Rape is an issue everyone can get on one side of. It is wrong, we all know that. However, rape is classified in different ways. Some believe rape is only rape when enjoyment is not taken from it, many have other classifications for what rape is, but here’s the one that we all should go by: Rape is when one person forces themselves sexually onto another without consent. I fact, Webster agrees with this with it’s online definition of rape which states that rape is, “unlawful sexual activity and usually sexual intercourse carried out forcibly or under threat of injury against the will usually of a female or with a person who is beneath a certain age or incapable of valid consent”
Why is this all so important? Because rape is more common that most people like to think, and more damaging than we can imagine. In Laurie Halse Anderson’s novel, Speak, the reader is witness to the pain and damage that rape can bring. Melinda, a victim who had been raped by a fellow classmate, is devastated by this violation to the point of being almost mute. As if this was not enough, Melinda was ostracized for having called the cops for help, who promptly came and broke up the party that was going on. Melinda is alone with her secret and is forced to share it only with her enemy, the man who raped her, named Andy.
The novel is very honestly written, and we begin to see that this has effected Melinda’s every though and how she reacts to and interacts with the rest of the world. Melinda has picked up unhealthy habits and quirks. She bites her lip until it bleeds, the first instance of which happens on page five of Speak when her best friend, who does not know about the rape, mouths to Melinda that she hates her.
Melinda is a person of worth and the reader begins to know her for her true self, a girl who tells it like it is and possesses great wit and a unique perspective of the world. She sees herself, on page five, as a “wounded zebra” to a teacher’s predator, then proceeds to introduce the reader to the ten lies they tell you in high school, though others come into being as the book progresses.

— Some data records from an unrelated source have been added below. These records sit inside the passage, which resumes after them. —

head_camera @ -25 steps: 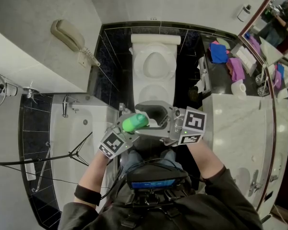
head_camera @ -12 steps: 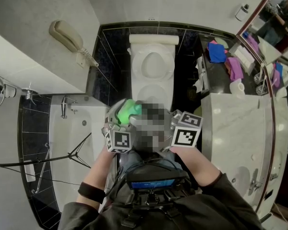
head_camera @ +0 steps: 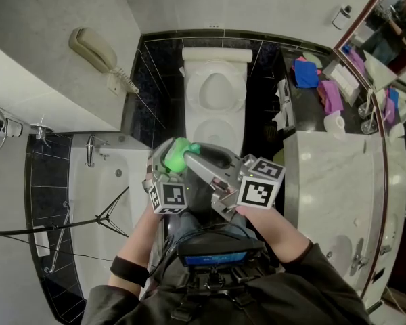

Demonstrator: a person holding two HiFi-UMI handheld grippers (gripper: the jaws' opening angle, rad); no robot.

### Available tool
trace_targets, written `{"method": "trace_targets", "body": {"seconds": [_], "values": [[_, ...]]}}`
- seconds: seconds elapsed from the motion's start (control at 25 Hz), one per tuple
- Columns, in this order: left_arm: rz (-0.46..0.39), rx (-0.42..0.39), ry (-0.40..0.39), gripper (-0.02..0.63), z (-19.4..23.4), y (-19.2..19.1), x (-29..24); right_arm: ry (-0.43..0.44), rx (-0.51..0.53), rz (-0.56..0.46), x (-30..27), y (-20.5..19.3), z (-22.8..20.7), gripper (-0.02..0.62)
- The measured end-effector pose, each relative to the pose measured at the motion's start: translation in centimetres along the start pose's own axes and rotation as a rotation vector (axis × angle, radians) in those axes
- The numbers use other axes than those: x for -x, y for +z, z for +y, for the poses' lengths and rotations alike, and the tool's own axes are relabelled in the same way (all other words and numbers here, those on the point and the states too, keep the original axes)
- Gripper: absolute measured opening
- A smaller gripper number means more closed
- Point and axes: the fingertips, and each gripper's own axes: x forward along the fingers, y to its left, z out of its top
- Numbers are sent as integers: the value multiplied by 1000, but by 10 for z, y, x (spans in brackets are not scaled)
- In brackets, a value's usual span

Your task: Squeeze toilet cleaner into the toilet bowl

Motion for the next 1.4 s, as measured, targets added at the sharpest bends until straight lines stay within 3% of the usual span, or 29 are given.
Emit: {"method": "trace_targets", "body": {"seconds": [0.2, 0.36, 0.6, 0.88, 1.04, 1.2, 1.4], "values": [[0, 10, -41, 193, -4, 1, -1, 15, 30, -6, 0, 3, 0, 144], [-15, 50, -148, 192, -16, 9, 1, 70, 82, -4, 1, 7, 5, 144], [-71, 110, -393, 192, -44, 32, 13, 215, 238, 43, 4, 8, 20, 147], [-135, 244, -757, 192, -88, 53, 45, 414, 405, 80, 14, 5, 37, 147], [-156, 272, -930, 192, -107, 58, 65, 547, 432, 106, 24, 0, 56, 147], [-158, 285, -984, 192, -113, 60, 75, 584, 439, 99, 28, -4, 59, 149], [-151, 283, -953, 192, -110, 58, 71, 540, 406, 84, 26, -2, 53, 171]]}}
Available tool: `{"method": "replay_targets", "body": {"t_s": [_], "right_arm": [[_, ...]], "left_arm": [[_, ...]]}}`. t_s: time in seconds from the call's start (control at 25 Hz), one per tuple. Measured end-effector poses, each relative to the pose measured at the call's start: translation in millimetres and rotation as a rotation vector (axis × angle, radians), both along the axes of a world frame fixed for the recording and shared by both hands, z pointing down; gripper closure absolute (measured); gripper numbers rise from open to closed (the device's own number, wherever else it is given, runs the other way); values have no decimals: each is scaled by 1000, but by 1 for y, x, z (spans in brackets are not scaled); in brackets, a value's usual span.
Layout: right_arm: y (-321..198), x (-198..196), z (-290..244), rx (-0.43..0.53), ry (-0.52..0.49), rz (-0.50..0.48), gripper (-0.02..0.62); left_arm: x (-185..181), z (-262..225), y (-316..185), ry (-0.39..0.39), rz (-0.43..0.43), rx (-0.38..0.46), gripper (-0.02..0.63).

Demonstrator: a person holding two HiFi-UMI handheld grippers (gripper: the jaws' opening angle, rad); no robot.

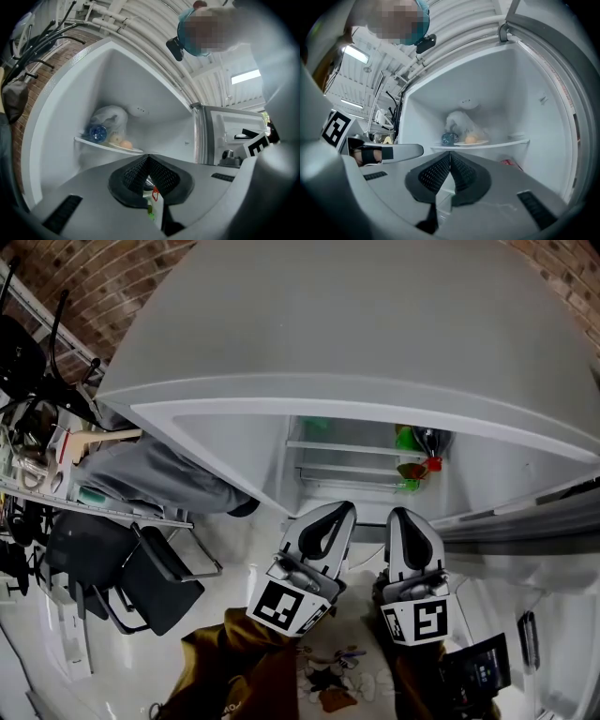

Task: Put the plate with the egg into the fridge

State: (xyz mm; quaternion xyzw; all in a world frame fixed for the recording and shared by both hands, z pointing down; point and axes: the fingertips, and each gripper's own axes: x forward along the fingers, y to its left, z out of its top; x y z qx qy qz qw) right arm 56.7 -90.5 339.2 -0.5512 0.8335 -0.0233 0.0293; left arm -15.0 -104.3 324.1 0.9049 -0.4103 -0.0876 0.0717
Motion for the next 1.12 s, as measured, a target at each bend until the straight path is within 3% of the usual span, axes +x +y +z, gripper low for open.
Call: {"method": "replay_targets", "body": {"t_s": [0.56,1.12], "right_arm": [[7,-15,4,-28,30,29,589],[7,-33,6,-33,38,46,589]], "left_arm": [[-26,30,23,-17,-13,-71,598],[-46,26,27,-7,7,-67,598]]}}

The reader also understands how deeply Melinda’s pain goes. She cannot even bring herself to say her enemy’s name and prefers to call him “the beast” or “It” instead. She cannot longer see him as human. In one encounter with him in the third marking period on page 97 of the book, she sees him as a predator, a wolf, and herself as a bunny rabbit. She is so completely terrified of him that as he spots her and begins to smile, moving toward her, she runs from him and decides she cannot endure a day of school and people with their judging eyes that day.
However, this book is power for those who have endured similar situations and understanding for those who have not. It is a tool for overcoming a deeply wounding experience and provides and inside look at a girl who has been torn by this experience, leaving the reader connected to her and perhaps even preventing acts like this from occurring in the future.